◆ YOUR TASK ◆
Output all of the records exactly, word for word.

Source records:
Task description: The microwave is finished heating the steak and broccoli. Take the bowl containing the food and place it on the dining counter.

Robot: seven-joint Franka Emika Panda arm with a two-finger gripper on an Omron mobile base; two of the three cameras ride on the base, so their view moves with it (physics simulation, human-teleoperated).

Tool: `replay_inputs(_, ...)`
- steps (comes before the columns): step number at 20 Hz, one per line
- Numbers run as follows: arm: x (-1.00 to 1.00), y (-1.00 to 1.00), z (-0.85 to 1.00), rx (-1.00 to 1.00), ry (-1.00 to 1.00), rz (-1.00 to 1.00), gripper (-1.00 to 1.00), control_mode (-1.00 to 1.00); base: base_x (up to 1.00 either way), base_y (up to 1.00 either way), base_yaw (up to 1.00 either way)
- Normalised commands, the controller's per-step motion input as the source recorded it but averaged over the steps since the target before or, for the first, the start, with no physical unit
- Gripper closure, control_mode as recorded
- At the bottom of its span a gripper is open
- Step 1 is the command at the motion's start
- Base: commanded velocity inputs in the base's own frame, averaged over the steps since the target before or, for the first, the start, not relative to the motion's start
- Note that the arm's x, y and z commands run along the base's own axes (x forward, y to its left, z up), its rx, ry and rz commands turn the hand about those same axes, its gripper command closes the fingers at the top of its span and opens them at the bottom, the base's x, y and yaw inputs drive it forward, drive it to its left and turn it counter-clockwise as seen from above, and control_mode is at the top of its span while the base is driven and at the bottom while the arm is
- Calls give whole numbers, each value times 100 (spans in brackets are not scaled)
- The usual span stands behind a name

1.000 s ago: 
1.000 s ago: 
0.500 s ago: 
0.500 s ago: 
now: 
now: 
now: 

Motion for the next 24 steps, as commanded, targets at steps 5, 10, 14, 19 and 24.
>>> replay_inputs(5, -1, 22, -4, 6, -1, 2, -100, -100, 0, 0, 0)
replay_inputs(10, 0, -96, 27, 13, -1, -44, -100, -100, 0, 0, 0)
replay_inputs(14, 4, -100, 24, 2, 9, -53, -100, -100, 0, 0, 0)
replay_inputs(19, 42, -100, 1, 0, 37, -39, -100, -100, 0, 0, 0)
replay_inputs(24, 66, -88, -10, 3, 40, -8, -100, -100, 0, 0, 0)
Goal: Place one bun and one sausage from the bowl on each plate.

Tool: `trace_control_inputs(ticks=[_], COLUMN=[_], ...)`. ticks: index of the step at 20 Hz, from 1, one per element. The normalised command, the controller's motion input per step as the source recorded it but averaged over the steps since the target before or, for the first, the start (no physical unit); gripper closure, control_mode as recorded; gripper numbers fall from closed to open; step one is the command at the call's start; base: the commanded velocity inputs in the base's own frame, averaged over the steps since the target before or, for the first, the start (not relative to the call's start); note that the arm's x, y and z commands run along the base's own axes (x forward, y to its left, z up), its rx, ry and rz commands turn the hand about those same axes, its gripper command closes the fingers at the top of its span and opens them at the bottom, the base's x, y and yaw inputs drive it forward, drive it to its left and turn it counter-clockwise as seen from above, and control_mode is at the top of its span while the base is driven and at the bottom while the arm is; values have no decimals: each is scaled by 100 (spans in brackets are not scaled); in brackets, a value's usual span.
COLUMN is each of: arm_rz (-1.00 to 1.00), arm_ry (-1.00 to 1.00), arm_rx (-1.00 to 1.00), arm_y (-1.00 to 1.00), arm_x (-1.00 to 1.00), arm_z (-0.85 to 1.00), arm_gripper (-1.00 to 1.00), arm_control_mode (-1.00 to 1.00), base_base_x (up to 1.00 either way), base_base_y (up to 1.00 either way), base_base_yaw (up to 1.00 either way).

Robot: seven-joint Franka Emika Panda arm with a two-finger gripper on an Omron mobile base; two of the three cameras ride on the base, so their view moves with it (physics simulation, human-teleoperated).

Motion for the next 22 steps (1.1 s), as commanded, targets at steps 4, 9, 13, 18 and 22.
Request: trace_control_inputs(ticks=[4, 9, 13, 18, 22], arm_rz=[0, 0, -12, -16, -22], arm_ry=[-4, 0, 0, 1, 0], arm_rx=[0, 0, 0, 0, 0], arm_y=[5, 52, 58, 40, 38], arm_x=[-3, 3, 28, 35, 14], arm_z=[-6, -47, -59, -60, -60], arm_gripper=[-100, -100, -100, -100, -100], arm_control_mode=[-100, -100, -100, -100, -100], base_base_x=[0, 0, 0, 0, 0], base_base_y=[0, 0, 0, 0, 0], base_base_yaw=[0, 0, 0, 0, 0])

◆ THE COMPLETED TASK ◆
Task description: The microwave is finished heating the steak and broccoli. Take the bowl containing the food and place it on the dining counter.

Robot: seven-joint Franka Emika Panda arm with a two-finger gripper on an Omron mobile base; two of the three cameras ride on the base, so their view moves with it (physics simulation, human-teleoperated).

Tool: `replay_inputs(_, ...)`
- steps (comes before the columns): step number at 20 Hz, one per line
- Numbers run as follows: arm: x (-1.00 to 1.00), y (-1.00 to 1.00), z (-0.85 to 1.00), rx (-1.00 to 1.00), ry (-1.00 to 1.00), rz (-1.00 to 1.00), gripper (-1.00 to 1.00), control_mode (-1.00 to 1.00); base: base_x (up to 1.00 either way), base_y (up to 1.00 either way), base_yaw (up to 1.00 either way)
- Normalised commands, the controller's per-step motion input as the source recorded it but averaged over the steps since the target before or, for the first, the start, with no physical unit
- Gripper closure, control_mode as recorded
- At the bottom of its span a gripper is open
- Step 1 is the command at the motion's start
- Base: commanded velocity inputs in the base's own frame, averaged over the steps since the target before or, for the first, the start, not relative to the motion's start
- Note that the arm's x, y and z commands run along the base's own axes (x forward, y to its left, z up), its rx, ry and rz commands turn the hand about those same axes, its gripper command closes the fingers at the top of its span and opens them at the bottom, the base's x, y and yaw inputs drive it forward, drive it to its left and turn it counter-clockwise as seen from above, and control_mode is at the top of its span while the base is driven and at the bottom while the arm is
- Calls give whole numbers, each value times 100 (spans in brackets are not scaled)
- The usual span stands behind a name

1.000 s ago: 
1.000 s ago: 
0.500 s ago: 
0.500 s ago: 
now: 
now: 
now: 

Motion for the next 24 steps, as commanded, targets at steps 5, 10, 14, 19 and 24.
>>> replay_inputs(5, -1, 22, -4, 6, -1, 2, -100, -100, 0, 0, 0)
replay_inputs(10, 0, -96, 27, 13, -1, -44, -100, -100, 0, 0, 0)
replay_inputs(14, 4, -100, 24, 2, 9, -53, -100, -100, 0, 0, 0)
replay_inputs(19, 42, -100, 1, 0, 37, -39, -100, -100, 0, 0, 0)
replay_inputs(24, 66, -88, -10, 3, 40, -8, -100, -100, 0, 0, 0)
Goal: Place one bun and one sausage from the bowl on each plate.

Tool: `trace_control_inputs(ticks=[_], COLUMN=[_], ...)`. ticks: index of the step at 20 Hz, from 1, one per element. The normalised command, the controller's motion input per step as the source recorded it but averaged over the steps since the target before or, for the first, the start (no physical unit); gripper closure, control_mode as recorded; gripper numbers fall from closed to open; step one is the command at the call's start; base: the commanded velocity inputs in the base's own frame, averaged over the steps since the target before or, for the first, the start (not relative to the call's start); note that the arm's x, y and z commands run along the base's own axes (x forward, y to its left, z up), its rx, ry and rz commands turn the hand about those same axes, its gripper command closes the fingers at the top of its span and opens them at the bottom, the base's x, y and yaw inputs drive it forward, drive it to its left and turn it counter-clockwise as seen from above, and control_mode is at the top of its span while the base is driven and at the bottom while the arm is; values have no decimals: each is scaled by 100 (spans in brackets are not scaled); in brackets, a value's usual span.
COLUMN is each of: arm_rz (-1.00 to 1.00), arm_ry (-1.00 to 1.00), arm_rx (-1.00 to 1.00), arm_y (-1.00 to 1.00), arm_x (-1.00 to 1.00), arm_z (-0.85 to 1.00), arm_gripper (-1.00 to 1.00), arm_control_mode (-1.00 to 1.00), base_base_x (up to 1.00 either way), base_base_y (up to 1.00 either way), base_base_yaw (up to 1.00 either way).

Robot: seven-joint Franka Emika Panda arm with a two-finger gripper on an Omron mobile base; two of the three cameras ride on the base, so their view moves with it (physics simulation, human-teleoperated).

Motion for the next 22 steps (1.1 s), as commanded, targets at steps 4, 9, 13, 18 and 22.
Request: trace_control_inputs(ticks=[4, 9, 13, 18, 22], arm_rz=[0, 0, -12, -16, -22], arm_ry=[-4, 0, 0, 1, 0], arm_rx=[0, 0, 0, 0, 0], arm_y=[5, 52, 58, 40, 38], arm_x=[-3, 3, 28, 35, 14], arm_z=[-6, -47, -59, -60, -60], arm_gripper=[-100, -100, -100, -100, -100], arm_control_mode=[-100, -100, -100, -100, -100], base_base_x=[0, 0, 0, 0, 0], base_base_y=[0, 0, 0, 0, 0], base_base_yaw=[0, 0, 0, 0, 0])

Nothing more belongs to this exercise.